Data segment:

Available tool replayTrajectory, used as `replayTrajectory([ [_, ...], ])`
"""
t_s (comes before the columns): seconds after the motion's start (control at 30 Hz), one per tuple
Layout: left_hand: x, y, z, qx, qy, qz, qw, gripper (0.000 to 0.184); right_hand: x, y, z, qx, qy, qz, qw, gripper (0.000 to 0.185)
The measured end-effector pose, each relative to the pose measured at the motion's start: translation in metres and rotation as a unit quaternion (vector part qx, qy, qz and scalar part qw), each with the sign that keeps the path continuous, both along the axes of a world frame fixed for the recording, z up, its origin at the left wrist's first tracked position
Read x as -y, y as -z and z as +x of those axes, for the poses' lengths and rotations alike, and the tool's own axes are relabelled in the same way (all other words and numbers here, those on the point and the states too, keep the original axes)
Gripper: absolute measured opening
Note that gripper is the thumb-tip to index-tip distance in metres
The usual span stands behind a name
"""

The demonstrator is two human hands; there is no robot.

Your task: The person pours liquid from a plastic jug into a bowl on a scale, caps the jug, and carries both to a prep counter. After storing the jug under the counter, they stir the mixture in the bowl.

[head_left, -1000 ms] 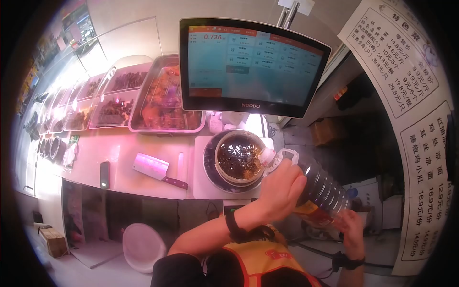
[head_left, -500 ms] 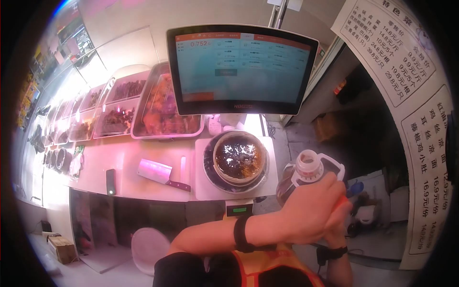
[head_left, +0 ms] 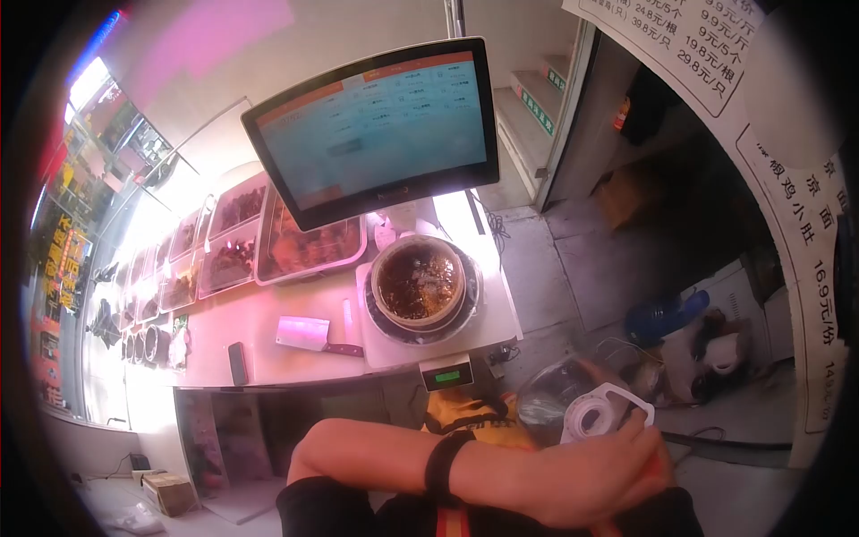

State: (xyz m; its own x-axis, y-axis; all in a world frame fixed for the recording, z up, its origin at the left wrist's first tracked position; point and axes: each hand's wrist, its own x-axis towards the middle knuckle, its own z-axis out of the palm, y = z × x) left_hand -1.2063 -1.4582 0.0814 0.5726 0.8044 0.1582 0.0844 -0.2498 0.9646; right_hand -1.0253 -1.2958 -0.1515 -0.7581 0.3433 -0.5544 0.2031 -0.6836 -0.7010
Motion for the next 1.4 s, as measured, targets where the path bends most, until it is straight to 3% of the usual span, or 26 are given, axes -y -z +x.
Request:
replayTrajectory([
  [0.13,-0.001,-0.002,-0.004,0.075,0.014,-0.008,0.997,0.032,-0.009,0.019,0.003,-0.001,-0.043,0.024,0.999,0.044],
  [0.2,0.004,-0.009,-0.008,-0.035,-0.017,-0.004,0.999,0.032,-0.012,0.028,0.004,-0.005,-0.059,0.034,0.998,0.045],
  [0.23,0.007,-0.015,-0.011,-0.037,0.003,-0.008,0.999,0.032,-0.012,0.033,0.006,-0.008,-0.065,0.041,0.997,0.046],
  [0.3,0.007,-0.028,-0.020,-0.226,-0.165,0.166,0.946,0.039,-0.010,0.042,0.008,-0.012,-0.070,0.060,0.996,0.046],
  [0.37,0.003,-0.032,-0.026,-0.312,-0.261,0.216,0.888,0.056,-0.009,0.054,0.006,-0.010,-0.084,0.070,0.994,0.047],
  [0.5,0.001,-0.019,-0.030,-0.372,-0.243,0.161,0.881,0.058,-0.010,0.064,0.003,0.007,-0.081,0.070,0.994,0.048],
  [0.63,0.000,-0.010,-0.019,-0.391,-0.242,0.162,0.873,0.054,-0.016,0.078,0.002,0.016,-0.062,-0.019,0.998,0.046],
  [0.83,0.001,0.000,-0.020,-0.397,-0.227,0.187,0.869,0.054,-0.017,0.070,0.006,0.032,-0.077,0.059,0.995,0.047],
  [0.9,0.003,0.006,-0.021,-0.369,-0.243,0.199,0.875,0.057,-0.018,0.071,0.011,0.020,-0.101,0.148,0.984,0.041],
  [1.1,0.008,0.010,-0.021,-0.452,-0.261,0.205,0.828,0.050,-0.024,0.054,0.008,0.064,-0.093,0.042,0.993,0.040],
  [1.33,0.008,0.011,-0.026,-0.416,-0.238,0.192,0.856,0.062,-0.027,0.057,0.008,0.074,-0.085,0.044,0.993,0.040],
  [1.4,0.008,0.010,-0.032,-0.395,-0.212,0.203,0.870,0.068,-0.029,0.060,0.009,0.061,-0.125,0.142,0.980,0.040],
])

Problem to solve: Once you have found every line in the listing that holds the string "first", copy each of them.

Answer section:
The measured end-effector pose, each relative to the pose measured at the motion's start: translation in metres and rotation as a unit quaternion (vector part qx, qy, qz and scalar part qw), each with the sign that keeps the path continuous, both along the axes of a world frame fixed for the recording, z up, its origin at the left wrist's first tracked position
State: (xyz m; its own x-axis, y-axis; all in a world frame fixed for the recording, z up, its origin at the left wrist's first tracked position; point and axes: each hand's wrist, its own x-axis towards the middle knuckle, its own z-axis out of the palm, y = z × x) left_hand -1.2063 -1.4582 0.0814 0.5726 0.8044 0.1582 0.0844 -0.2498 0.9646; right_hand -1.0253 -1.2958 -0.1515 -0.7581 0.3433 -0.5544 0.2031 -0.6836 -0.7010

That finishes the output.